Start of MATERIAL TO PROCESS

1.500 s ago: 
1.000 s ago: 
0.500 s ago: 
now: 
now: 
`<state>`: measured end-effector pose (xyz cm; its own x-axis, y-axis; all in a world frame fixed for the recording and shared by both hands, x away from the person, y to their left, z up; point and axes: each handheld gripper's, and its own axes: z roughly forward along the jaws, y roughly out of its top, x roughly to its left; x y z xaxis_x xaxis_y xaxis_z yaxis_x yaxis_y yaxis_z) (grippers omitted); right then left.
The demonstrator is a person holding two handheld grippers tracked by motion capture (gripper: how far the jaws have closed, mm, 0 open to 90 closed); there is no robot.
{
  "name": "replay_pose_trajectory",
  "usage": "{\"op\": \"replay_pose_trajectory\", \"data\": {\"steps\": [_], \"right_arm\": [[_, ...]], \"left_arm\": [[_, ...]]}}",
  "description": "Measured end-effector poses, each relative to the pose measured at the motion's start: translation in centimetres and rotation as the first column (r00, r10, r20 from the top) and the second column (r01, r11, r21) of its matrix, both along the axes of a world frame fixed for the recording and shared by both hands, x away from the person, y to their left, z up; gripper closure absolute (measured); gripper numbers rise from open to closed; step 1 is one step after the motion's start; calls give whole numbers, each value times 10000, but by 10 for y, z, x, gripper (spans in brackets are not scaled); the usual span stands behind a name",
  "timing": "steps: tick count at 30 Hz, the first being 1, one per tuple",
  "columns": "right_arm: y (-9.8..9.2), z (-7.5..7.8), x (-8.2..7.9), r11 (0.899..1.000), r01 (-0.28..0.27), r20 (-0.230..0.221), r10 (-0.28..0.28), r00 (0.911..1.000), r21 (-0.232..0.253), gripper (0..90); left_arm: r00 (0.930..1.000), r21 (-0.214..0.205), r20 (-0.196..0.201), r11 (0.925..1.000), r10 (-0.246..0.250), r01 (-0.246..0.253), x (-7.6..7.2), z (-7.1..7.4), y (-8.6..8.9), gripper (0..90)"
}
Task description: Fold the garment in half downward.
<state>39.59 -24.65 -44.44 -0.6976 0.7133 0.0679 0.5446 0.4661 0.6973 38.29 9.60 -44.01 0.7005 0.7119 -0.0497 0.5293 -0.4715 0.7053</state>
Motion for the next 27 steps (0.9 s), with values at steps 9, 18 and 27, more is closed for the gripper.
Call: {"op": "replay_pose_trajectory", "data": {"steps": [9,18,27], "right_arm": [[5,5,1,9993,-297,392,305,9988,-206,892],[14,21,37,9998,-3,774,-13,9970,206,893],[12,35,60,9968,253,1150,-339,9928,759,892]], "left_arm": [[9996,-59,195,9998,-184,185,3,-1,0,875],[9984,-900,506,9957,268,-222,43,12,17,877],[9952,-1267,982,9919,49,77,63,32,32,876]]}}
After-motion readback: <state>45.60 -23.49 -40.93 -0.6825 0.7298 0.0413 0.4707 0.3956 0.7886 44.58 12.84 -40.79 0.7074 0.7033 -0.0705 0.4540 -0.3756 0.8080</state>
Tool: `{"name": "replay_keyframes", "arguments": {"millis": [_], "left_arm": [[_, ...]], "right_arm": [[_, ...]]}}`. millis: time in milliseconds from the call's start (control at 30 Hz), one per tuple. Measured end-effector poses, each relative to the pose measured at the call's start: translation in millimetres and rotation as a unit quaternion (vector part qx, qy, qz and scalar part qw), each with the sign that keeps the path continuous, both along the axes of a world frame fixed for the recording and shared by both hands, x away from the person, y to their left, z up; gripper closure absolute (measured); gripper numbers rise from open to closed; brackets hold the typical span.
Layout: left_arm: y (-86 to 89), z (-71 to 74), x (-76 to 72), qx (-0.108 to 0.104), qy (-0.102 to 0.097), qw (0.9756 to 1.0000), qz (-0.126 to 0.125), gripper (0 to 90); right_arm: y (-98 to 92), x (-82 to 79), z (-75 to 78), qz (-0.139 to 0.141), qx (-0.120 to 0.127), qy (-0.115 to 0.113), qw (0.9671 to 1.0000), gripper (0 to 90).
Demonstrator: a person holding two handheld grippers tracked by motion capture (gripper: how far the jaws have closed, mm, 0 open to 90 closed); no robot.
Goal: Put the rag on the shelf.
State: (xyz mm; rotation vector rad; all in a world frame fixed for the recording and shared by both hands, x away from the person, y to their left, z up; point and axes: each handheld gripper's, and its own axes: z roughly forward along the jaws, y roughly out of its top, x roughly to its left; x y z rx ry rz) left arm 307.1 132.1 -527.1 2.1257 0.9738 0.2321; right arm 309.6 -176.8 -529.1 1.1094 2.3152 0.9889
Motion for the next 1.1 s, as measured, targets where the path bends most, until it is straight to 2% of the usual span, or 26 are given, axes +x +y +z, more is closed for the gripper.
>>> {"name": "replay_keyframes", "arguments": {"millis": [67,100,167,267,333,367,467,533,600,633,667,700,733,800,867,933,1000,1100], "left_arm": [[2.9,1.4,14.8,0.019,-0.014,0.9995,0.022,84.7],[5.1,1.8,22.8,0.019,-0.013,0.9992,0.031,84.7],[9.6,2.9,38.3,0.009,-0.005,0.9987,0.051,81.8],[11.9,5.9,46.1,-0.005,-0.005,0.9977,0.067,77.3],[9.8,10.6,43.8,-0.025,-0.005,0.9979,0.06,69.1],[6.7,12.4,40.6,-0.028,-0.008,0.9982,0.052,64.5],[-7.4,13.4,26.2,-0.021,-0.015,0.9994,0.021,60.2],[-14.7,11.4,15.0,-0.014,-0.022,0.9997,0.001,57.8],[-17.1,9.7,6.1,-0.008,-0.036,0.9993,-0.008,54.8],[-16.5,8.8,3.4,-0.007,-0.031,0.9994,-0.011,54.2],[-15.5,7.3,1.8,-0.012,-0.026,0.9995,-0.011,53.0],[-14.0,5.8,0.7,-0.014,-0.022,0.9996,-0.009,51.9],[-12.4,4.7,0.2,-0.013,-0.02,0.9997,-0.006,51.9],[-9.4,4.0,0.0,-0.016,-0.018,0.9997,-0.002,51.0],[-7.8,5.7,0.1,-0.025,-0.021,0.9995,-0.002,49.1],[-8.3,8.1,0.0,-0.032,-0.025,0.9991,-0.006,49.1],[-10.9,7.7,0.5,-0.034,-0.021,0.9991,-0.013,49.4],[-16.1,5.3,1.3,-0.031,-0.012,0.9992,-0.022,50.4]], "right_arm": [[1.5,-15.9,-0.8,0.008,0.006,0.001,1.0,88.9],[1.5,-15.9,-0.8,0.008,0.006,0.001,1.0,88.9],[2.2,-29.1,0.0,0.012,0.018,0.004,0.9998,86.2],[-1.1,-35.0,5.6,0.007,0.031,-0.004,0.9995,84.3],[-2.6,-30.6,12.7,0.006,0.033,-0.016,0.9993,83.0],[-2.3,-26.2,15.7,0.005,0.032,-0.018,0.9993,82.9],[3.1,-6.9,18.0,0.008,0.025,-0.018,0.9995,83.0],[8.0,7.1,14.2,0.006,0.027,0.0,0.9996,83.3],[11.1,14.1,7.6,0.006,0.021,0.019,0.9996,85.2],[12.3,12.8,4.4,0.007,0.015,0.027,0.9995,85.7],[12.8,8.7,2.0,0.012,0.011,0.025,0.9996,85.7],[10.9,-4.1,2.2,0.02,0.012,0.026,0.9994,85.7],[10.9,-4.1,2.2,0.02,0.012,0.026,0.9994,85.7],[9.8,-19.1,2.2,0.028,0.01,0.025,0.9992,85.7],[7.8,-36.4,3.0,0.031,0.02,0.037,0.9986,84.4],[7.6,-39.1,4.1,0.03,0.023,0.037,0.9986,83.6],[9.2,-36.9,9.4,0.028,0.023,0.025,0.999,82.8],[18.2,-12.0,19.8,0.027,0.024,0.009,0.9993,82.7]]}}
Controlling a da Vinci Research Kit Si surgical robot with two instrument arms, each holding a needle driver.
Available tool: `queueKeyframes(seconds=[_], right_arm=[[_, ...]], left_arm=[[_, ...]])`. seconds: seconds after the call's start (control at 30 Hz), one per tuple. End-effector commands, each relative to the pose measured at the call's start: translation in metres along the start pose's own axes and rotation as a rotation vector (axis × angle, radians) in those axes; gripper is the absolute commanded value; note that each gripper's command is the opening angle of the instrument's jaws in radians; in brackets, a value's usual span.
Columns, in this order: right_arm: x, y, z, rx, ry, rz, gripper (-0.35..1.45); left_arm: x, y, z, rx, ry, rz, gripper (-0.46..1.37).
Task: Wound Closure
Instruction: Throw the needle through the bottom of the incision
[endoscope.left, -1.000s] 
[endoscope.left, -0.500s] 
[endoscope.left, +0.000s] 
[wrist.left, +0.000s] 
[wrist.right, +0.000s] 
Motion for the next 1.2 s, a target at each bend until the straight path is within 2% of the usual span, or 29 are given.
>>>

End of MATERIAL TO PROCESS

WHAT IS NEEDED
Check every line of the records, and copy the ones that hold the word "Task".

RESPONSE TO THIS EXERCISE
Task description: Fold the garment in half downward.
Task: Wound Closure

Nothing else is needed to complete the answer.